Und jetzt war ich diejenige, die den gleichen Schwur ablegen muss. Aber kann ich ihm wirklich versprechen, dass mein Verstand mich nicht besiegt?
„Kannst du das bitte nie wieder tun?" , fragte ich sarkastisch, ohne auf eine Reaktion zuwarten und mit grinsendem Gesichtsausdruck.
Er zog seine Hände von meinen Wangen zurück und lächelte erleichtert. Somit bin ich dieser Entscheidung souverän aus dem Weg gegangen und sorgte zeitgleich für eine gelockerte Stimmung. Auch wenn ich diese Erschütterung noch nicht verarbeitet habe und meine Tränen nicht getrocknet sind, musste jemand diese Aufgabe übernehmen, um nicht einen gemeinsamen tragischen Zusammenbruch zu erleiden. Mein Herz ist Zweitrangigkeit gewohnt und konnte sich auch jetzt zusammen mit dem erzeugten Schmerz in den Hintergrund stellen.
„Hast du keinen Hunger?" , stellte er die Gegenfrage, auf die ich den ganzen Tag schüchtern gewartet habe und es scheint so, als würde er ebenfalls das Geschehene verdrängen wollen würden.
„Oh ja! Wir müssen uns unbedingt etwas zu essen vorbereiten. Jedesmal sind wir kurz davor und dann kommt etwas in die Quere." , vermerkte ich belustigt und steige vom Bett, um mich in die Küche zu begeben.
Ich übernehme die Führung und merke schnell, dass ich keine Ahnung habe, welche der drei Türen zur Küche führt. Ich bleibe wartend im Flur stehen und mein Blick schweift zu dem leeren Ort an der Wand.
Ich schmunzelte leicht und nach Mattias Bemerkung war mein Grinsen nicht zu übersehen: „Lange wird dieser Platz nicht frei sein."Er öffnet die erste Tür auf der linken Seite und gewährt mir den Eintritt. Eine glänzend polierte weiße Küche, die sehr schlicht gehalten wurde, kam mir entgegen. Ein kleiner Esstisch in der Ecke war in einem leuchtenden Orange und sorgte für einen kräftigen Kontrast.
„Nimm Platz." , forderte er mich auf und öffnet den Kühlschrank.
Während ich auf dem Stuhl saß, erlaubte ich mir aus Langeweile einen kleinen Blick in den Kühlschrank. Er war lediglich mit dem Nötigsten gefüllt. Er hatte zwar eine große Wohnung, als wohlhabend könnte man ihn aber nicht bezeichnen.Ich bewege meine Augen zu ihm. Verträumt blicke ich auf seinen Rücken, bei dem schon fast jede Muskelfaser erkennbar war, und ich lehne mich zurück.
Wie wunderschön er doch ist, stelle ich zu häufig fest. Eine Packung Milch war in seiner Hand, als er sich kurz darauf zu mir drehte. Er stellt sie auf den Tisch und möchte den Müsli und zwei Schalen und Besteck den Schränken entnehmen. Natürlich würde ich ihm auch meine Hilfe anbieten, wenn ich den Weg zu all diesen Dingen wüsste. In wenigen Minuten war dieses Gericht vorbereitet. Wir aßen und führten das Gespräch fort, was wir einst geführt haben, bevor er entschied, mit paar Worten alles auf den Kopf zu stellen.„Ich muss jetzt leider gehen Mattia, damit meine Eltern nicht merken, dass ich geschwänzt habe."

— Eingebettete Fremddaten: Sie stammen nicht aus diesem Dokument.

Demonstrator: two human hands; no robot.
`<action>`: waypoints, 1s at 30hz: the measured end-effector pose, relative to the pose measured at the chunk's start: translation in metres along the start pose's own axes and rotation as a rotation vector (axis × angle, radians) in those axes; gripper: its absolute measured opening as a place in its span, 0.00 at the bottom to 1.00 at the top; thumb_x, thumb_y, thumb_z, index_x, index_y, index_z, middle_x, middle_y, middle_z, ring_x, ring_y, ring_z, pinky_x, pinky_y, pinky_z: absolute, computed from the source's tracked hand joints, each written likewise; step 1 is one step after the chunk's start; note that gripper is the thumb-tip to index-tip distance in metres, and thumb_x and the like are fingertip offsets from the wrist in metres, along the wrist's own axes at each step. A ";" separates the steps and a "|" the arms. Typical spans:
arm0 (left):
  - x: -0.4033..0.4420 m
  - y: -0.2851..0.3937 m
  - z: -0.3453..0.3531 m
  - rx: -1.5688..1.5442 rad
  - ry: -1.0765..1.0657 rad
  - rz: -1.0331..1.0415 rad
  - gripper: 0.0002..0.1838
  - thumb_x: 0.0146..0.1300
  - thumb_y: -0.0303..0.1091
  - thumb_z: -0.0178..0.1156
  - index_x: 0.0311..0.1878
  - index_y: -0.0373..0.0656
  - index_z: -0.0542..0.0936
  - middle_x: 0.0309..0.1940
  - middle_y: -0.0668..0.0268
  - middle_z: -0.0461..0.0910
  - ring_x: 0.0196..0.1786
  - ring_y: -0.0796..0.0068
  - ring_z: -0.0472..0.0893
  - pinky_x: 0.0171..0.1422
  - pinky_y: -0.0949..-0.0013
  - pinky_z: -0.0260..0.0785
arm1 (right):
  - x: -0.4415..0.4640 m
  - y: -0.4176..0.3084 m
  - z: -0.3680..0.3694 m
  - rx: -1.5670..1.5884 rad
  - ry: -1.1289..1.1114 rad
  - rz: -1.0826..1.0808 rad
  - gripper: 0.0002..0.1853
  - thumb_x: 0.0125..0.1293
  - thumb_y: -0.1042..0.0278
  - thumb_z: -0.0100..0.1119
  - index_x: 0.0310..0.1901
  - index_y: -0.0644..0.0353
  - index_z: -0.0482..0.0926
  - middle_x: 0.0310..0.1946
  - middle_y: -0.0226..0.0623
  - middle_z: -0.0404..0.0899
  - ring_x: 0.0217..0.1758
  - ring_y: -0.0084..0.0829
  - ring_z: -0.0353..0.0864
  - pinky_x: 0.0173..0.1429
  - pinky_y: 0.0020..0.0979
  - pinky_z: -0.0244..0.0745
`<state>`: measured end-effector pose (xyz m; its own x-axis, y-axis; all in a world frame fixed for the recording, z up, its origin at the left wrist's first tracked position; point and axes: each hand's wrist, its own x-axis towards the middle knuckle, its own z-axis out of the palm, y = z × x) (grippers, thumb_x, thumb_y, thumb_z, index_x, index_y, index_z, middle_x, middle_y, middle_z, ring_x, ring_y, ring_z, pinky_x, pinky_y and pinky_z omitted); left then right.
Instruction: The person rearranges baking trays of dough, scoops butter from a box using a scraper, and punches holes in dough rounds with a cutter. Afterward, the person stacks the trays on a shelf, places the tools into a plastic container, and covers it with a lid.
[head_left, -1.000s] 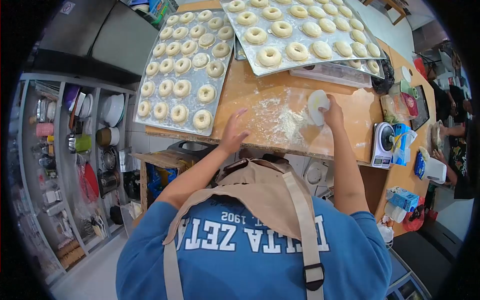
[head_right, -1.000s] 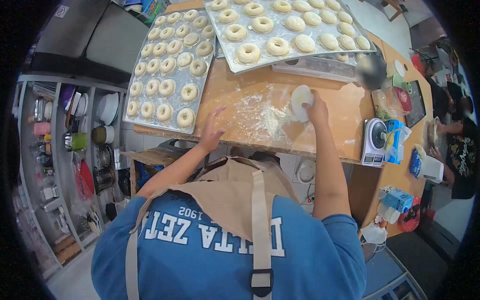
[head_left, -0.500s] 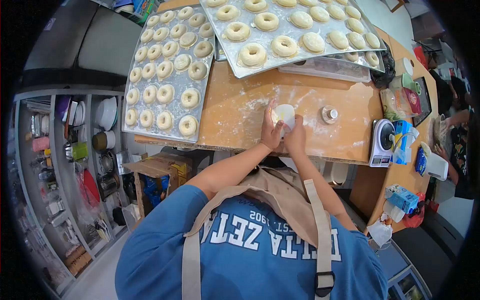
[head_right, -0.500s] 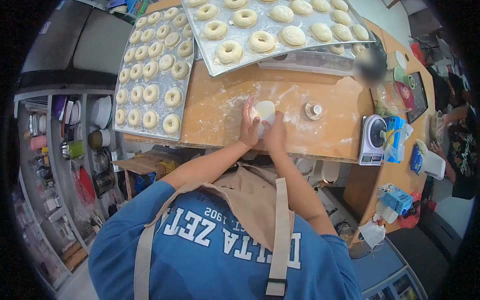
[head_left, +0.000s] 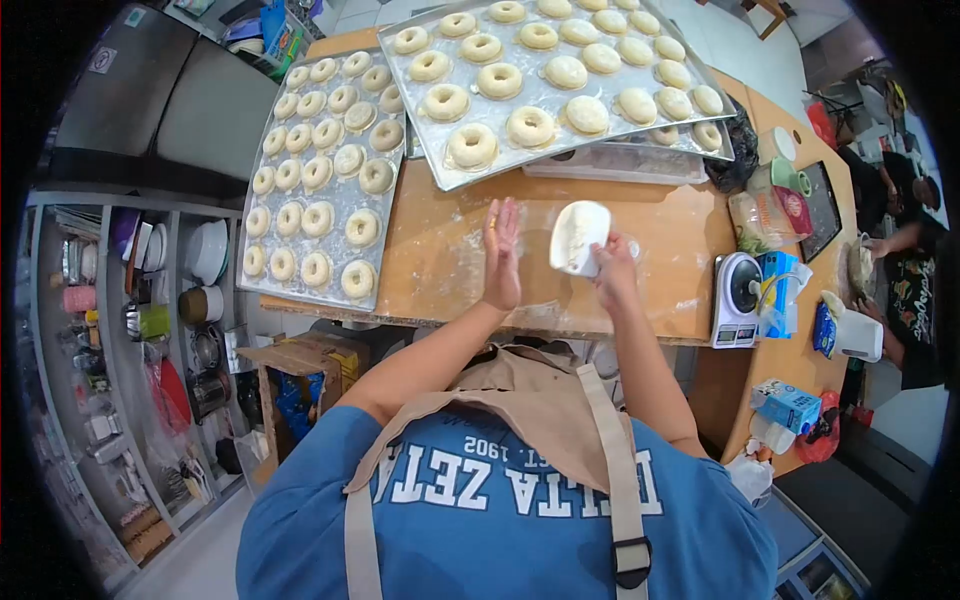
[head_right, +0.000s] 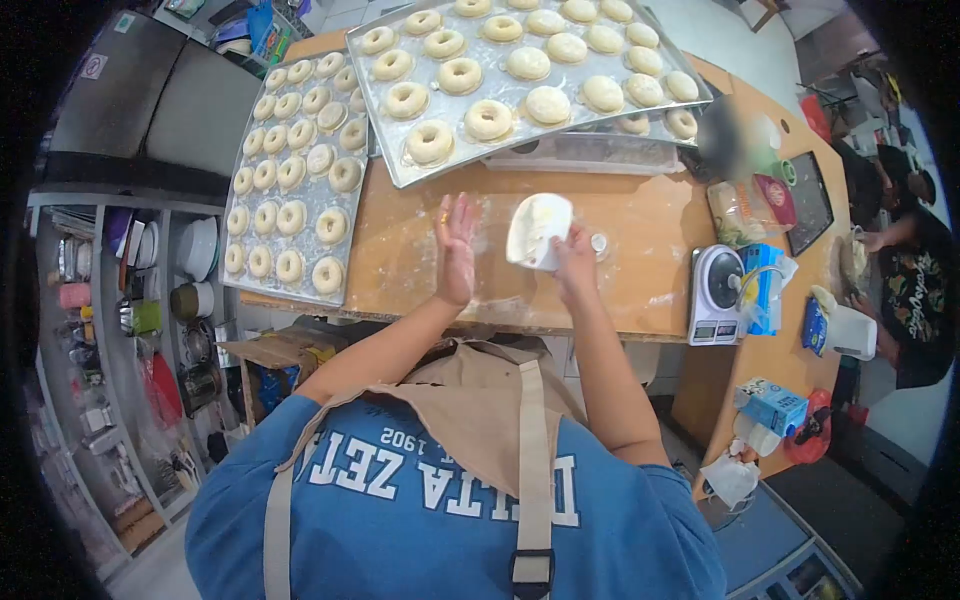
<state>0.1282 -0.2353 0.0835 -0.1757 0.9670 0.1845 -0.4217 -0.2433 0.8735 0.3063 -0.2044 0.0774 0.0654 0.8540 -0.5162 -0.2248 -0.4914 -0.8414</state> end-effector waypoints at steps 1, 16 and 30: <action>-0.004 0.003 -0.006 0.068 0.016 -0.017 0.44 0.61 0.63 0.43 0.69 0.43 0.38 0.69 0.49 0.42 0.72 0.54 0.43 0.72 0.54 0.34 | 0.009 -0.011 -0.006 0.007 0.055 -0.029 0.14 0.63 0.77 0.48 0.50 0.61 0.61 0.44 0.40 0.73 0.40 0.30 0.77 0.36 0.33 0.77; -0.032 0.034 -0.040 0.182 0.145 -0.033 0.45 0.60 0.63 0.45 0.69 0.44 0.39 0.69 0.50 0.43 0.72 0.53 0.43 0.72 0.54 0.31 | 0.102 -0.130 -0.038 -0.267 0.555 -0.322 0.35 0.55 0.77 0.51 0.62 0.68 0.45 0.48 0.58 0.67 0.26 0.39 0.80 0.23 0.35 0.81; -0.040 0.026 -0.056 0.208 0.092 -0.018 0.45 0.61 0.60 0.46 0.69 0.40 0.39 0.69 0.49 0.42 0.72 0.54 0.43 0.73 0.55 0.31 | 0.079 -0.100 -0.085 -0.019 0.286 -0.261 0.23 0.59 0.76 0.51 0.56 0.60 0.58 0.40 0.41 0.74 0.29 0.32 0.79 0.28 0.32 0.79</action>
<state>0.0744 -0.2841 0.0737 -0.2537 0.9579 0.1342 -0.2344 -0.1955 0.9523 0.4162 -0.1020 0.1073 0.3871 0.8699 -0.3055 -0.1464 -0.2691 -0.9519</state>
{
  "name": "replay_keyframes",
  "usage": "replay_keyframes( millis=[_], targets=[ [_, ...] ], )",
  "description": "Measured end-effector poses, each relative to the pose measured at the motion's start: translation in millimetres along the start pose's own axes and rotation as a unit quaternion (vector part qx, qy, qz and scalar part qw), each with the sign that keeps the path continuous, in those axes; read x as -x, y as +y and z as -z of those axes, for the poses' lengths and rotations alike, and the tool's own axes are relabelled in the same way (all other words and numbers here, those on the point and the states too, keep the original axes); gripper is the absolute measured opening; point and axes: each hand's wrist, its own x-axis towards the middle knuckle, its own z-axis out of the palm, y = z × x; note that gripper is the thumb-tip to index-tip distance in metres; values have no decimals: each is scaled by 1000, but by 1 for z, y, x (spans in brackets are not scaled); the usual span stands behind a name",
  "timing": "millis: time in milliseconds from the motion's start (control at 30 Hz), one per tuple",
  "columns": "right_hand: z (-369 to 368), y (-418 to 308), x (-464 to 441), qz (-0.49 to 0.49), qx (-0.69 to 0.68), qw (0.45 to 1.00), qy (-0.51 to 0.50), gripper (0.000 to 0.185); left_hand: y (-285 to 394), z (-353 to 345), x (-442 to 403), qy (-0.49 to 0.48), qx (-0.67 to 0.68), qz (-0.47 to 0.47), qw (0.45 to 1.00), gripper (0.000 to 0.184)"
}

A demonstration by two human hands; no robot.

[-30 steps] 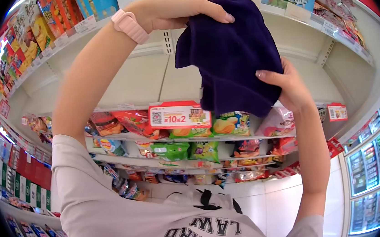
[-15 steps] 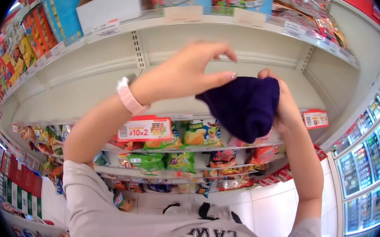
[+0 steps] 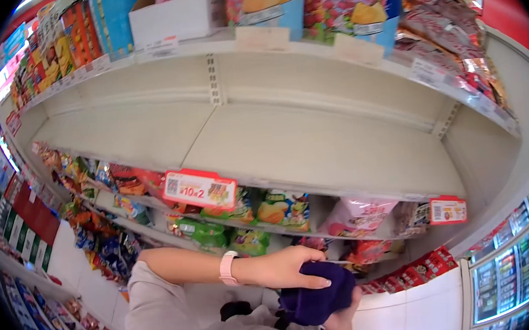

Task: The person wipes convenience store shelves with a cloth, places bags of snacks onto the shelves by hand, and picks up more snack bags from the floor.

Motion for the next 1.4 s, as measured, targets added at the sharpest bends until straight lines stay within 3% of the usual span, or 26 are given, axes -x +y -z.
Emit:
replay_keyframes(
  millis=[67,100,167,200,300,400,433,500,533,567,600,633,667,700,733,767,833,933,1100,1167,1267,1400],
  targets=[
    [6,-11,-2,-122,159,979,38,51,-14,-1,16,0,-26,27,999,26],
    [4,-18,-6,-177,242,953,51,51,-27,-4,23,142,-76,-36,986,24],
    [2,-19,-8,-128,209,966,84,49,-68,-19,39,411,-166,-161,882,22],
    [4,-21,-9,-98,208,969,89,49,-90,-22,50,469,-103,-134,867,20],
    [-33,-8,-26,53,290,954,54,56,-137,-34,76,644,33,-145,750,17],
    [-80,-7,-55,192,323,927,-19,60,-150,-33,108,652,189,-168,715,12],
    [-109,1,-71,221,378,896,-75,61,-155,-26,124,628,165,-161,744,11],
    [-166,38,-112,296,459,824,-148,60,-169,-5,160,576,110,-149,797,9],
    [-180,49,-142,301,513,792,-139,61,-172,9,177,589,30,-157,792,8],
    [-200,68,-173,308,614,700,-196,61,-178,22,193,594,5,-164,787,8],
    [-230,104,-190,307,734,577,-187,55,-187,33,208,598,-21,-171,783,8],
    [-243,121,-216,248,811,464,-254,48,-193,44,222,600,-46,-177,778,7],
    [-256,141,-234,102,871,376,-298,47,-193,53,236,624,-18,-173,762,13],
    [-249,157,-260,68,867,288,-401,50,-199,59,249,636,-20,-164,753,12],
    [-240,178,-272,29,885,276,-373,53,-207,64,264,649,-24,-157,744,12],
    [-238,202,-278,14,915,227,-333,58,-214,70,277,661,-30,-152,734,12],
    [-206,229,-305,125,933,155,-299,63,-231,76,297,697,-24,-139,703,10],
    [-204,266,-323,79,955,53,-280,64,-267,77,324,722,40,-76,687,7],
    [-196,283,-393,112,947,95,-286,52,-273,92,348,697,121,-37,706,5],
    [-188,289,-430,226,942,39,-246,50,-272,101,353,677,92,-12,730,5],
    [-201,295,-446,135,956,94,-244,51,-276,111,348,672,43,-17,739,5],
    [-189,257,-415,153,933,118,-303,54,-261,121,334,691,70,-47,718,8]
  ],
)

„Bleib doch noch." , sagte er mit einem Schmollmund, als ich schon draußen an der Türe stand.Ich lächelte nur bei diesem süßen Anblick und lief den langen Weg zu Fuß nach Hause. Ich ließ den Tag Revue passieren. Mein überlasteter Kopf durchdachte jedes einzelne Ereignis. Doch plötzlich schoss mir eine Erkenntnis in den Kopf, die mich die heutige Nacht hellwach bleiben lässt. Ich schaute in den Himmel und ließ mein Kopf nach hinten fallen.
Und ab dem Moment wurde mir klar: Ich würde weiter für ihn gehen. Mein Herz schlägt hoher. Meine Opfer sind größer. Ja, ohne Widerrede und außer Zweifel: Ich bin die, die mehr liebt. Ich liebe ihn mehr, als mich selbst. Es ist eine weitere Zwickmühle: Wird er jemals so stark lieben, wie ich?
Kann und will ich erwarten, dass er sich selber für mich aufgibt, wie ich es getan habe? Hat diese Liebe einen Sinn, wenn sie nicht auf Gegenseitigkeit beruht? Und wie soll ich mir antworten, wenn das Einzige, was ich weiß ist, dass er mein Lebenssinn ist?